In the late 1950s and 1960s federal Indian policy once again moved back to a more liberal self-determination stance. Native Americans received assistance from the Public Health Service, the Office of Economic Employment, and other federal and state agencies. One major factor in promoting Indian self-determination has been the success of Indian claims against the United States government for violations of treaty agreements. In 1909 the Utes received a settlement of more than $3,500,000. In a 1962 comprehensive claims settlement, the Ute people were awarded nearly $47,700,000, of which the Northern Ute tribe received $30,500,000. In 1986 the U.S. Supreme Court upheld the tribal right to exercise “legal jurisdiction” over all pre-allotment reservation lands. In the 1970s the Southern Paiutes and Goshutes each won settlements of more than seven million dollars. Other important factors in Utah Indian self-determination have been the development of mineral deposits on reservation lands, utilization of water resources, development of recreation and tourism, and industrial development to provide employment for tribal members.

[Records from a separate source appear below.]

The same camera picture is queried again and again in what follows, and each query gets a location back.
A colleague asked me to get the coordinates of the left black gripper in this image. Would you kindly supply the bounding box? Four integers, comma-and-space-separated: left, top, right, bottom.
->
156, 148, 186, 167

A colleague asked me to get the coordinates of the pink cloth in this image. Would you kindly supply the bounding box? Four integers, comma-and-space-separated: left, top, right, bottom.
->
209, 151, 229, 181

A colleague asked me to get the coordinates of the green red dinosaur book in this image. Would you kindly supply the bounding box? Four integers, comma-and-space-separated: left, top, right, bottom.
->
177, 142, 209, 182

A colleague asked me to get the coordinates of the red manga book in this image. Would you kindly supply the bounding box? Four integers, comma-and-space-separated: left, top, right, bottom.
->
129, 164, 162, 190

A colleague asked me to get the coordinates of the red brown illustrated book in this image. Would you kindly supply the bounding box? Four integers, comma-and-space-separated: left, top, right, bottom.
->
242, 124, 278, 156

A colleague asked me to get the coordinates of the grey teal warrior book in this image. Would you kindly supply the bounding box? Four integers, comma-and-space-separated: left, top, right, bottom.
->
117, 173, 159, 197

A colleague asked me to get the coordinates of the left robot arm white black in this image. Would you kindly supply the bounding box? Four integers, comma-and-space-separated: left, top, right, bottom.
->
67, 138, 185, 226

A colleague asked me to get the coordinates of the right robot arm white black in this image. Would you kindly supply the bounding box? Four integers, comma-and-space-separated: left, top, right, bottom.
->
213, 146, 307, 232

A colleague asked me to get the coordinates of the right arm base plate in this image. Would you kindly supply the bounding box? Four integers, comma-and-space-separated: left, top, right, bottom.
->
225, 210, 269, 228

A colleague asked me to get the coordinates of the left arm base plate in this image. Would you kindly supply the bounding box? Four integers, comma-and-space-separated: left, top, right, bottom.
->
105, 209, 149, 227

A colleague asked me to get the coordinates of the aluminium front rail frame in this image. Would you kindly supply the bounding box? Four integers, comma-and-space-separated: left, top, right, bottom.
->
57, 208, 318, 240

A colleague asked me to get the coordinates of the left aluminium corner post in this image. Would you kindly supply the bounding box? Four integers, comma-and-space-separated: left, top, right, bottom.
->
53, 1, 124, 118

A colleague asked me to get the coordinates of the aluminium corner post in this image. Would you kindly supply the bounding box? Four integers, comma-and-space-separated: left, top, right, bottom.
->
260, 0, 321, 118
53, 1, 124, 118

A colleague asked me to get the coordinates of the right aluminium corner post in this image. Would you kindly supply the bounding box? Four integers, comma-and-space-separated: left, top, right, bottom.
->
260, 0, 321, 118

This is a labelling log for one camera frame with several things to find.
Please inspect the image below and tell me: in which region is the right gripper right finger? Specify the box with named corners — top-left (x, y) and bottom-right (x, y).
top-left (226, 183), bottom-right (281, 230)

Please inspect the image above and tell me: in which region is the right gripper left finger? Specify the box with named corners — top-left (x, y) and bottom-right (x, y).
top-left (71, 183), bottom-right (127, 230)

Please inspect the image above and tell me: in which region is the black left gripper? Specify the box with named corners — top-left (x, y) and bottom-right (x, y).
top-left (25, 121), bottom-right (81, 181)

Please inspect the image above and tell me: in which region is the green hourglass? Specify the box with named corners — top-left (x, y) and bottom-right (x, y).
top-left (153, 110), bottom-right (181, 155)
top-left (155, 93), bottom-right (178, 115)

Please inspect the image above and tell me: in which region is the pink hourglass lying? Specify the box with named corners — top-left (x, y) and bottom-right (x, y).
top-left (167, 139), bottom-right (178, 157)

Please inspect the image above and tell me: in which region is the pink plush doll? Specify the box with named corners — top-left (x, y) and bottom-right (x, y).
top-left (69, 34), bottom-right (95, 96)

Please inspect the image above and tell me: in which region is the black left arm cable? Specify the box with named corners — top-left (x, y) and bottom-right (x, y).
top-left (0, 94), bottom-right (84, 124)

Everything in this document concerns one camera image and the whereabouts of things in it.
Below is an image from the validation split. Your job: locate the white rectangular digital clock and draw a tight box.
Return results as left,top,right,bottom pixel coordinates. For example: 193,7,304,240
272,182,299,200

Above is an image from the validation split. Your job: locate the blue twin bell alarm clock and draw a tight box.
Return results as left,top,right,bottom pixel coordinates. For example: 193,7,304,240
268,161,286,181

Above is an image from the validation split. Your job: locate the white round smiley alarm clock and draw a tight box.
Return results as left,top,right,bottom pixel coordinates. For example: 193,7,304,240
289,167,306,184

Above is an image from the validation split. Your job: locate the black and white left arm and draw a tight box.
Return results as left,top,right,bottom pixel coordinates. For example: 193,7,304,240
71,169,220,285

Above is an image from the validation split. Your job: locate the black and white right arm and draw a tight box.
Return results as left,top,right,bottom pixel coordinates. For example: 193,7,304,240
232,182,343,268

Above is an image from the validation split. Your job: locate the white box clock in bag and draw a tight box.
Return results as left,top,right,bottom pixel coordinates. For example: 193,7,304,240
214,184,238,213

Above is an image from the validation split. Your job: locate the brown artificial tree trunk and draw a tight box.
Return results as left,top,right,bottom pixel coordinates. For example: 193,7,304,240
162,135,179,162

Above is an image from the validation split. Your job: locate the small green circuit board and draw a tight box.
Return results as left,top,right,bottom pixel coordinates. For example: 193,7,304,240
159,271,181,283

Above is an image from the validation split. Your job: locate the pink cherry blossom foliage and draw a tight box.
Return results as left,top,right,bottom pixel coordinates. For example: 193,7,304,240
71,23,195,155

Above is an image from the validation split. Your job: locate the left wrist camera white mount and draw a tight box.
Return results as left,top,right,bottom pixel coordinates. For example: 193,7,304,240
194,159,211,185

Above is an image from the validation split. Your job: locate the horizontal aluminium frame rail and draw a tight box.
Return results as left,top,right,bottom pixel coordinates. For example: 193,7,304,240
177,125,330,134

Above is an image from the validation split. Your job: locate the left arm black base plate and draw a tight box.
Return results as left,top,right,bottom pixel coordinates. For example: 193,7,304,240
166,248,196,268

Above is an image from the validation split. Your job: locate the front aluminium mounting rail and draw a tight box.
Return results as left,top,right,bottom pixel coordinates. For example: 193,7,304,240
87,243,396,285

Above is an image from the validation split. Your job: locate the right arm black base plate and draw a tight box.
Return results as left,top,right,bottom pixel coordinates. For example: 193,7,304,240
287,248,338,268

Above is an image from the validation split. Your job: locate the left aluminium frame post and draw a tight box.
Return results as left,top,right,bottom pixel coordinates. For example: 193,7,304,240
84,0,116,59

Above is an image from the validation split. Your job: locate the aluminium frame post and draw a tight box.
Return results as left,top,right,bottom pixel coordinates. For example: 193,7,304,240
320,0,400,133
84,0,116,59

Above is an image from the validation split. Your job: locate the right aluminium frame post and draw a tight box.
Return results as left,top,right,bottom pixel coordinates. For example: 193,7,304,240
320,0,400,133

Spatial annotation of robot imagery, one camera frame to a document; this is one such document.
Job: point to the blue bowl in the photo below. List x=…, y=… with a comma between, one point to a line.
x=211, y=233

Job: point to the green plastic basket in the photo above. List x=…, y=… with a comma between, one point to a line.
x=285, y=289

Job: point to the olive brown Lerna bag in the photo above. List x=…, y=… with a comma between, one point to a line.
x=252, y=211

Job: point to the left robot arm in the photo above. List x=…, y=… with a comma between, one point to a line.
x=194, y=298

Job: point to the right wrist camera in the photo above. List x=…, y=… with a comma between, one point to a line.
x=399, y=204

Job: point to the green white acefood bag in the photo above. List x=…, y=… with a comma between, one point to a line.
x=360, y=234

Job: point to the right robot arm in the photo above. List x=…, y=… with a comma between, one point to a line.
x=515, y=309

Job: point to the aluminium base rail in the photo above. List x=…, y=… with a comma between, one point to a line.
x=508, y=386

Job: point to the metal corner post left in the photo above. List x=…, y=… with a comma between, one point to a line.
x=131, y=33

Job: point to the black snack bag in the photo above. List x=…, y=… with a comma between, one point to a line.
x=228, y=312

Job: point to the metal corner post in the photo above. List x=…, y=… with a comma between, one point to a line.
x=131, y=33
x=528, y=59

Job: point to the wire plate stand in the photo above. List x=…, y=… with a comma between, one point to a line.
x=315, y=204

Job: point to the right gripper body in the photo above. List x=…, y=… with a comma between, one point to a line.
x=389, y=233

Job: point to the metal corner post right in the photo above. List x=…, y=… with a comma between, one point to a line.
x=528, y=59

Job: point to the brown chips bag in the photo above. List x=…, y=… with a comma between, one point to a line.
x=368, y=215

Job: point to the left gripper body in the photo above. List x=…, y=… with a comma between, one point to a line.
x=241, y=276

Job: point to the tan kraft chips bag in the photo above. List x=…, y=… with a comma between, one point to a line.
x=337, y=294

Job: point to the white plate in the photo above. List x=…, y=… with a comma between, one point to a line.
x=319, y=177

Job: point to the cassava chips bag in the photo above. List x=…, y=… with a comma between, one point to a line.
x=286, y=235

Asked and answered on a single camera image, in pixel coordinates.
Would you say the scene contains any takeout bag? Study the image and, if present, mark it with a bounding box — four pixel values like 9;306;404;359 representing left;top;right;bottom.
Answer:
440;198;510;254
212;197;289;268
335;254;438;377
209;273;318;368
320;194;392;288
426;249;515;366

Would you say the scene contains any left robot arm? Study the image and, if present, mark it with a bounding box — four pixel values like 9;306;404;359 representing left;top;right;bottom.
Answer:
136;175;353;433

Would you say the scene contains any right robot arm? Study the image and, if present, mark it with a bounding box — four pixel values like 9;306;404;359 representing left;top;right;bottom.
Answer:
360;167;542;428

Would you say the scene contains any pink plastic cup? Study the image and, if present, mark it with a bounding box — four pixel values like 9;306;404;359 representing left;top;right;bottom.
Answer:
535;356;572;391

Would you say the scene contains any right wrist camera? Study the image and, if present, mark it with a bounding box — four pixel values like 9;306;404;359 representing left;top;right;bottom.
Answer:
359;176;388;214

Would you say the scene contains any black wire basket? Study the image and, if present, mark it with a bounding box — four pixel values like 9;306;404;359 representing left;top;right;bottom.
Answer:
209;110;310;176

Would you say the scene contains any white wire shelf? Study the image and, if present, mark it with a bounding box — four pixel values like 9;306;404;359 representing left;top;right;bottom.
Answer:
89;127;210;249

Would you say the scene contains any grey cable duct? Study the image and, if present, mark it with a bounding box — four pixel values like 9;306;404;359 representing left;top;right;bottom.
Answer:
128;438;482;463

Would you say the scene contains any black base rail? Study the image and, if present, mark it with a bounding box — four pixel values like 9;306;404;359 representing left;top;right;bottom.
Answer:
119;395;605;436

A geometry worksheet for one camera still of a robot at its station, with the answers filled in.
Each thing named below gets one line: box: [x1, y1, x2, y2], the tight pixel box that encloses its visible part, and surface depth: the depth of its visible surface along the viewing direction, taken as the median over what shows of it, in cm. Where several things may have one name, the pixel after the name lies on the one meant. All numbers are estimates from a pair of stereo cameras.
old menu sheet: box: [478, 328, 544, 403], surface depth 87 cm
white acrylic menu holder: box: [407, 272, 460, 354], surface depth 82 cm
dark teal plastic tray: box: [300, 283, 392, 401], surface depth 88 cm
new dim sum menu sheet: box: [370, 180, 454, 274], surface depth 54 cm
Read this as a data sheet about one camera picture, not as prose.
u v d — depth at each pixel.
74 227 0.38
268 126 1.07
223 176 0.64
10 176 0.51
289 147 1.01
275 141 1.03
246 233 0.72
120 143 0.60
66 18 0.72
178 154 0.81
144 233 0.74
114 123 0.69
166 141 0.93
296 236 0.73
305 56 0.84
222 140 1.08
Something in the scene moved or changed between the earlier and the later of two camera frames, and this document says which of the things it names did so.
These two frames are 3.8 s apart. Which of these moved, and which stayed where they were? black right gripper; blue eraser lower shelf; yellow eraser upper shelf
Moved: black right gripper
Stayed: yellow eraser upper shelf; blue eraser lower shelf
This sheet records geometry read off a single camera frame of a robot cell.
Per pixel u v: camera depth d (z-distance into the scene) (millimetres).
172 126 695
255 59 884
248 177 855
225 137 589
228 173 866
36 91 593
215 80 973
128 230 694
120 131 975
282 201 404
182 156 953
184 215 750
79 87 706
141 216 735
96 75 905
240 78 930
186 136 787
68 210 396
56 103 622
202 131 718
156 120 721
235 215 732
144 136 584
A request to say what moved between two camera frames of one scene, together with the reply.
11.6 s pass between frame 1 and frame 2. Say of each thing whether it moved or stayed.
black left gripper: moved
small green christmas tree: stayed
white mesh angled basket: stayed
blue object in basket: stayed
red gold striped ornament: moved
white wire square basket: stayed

In 1970 the Indian population of Utah was 11,273—an increase from 6,961 in 1960. In 1980 there were 19,158 Native Americans, who were finally approaching the estimated 20,000 Indians inhabiting the state at the time of Mormon settlement. Navajos are the most populous group in the state, followed by the Northern Ute. Today, a significant proportion of Utah’s Indians live and work in urban centers and represent tribal groups from throughout North America.
See: Beverly Beeton, “Teach Them to Till the Soil: An Experiment with Indian Farms, 1850-1862,” American Indian Quarterly 3 (Winter 1977-78); Pamela Bunte and Robert J. Franklin, From the Sands to the Mountain: A Study of Change and Persistence in a Southern Paiute Community (1986); Howard Christy, “Open Hand and Mailed Fist: Mormon-Indian Relations in Utah, 1847-52,” Utah Historical Quarterly 46 (Summer 1978); Fred A. Conetah, A History of the Northern Ute People (1982); “Utah Indians,” Utah Historical Quarterly 39 (Spring 1971); Joseph G. Jorgensen, The Sun Dance Religion: Power for the Powerless (1972); Dale L. Morgan, “The Administration of Indian Affairs in Utah, 1851-1858,” Pacific Historical Review 17 (November 1948); Floyd O’Neil and Stanford J. Layton, “Of Pride and Politics: Brigham Young as Indian Superintendent,” Utah Historical Quarterly 46 (Summer 1978); Helen Z. Papanikolas, ed., The Peoples of Utah (1976); Francis Paul Prucha, The Great Father: The United States Government and the American Indians (1984); S. Lyman Tyler, “The Earliest Peoples,” and “The Indians of Utah Territory, in Utah’s History, ed. by Richard Poll, et al. (1989); Richard O. Ulibarri, “Utah’s Unassimilated Minorities,” in Utah’s History, Richard Poll, et al. (1989).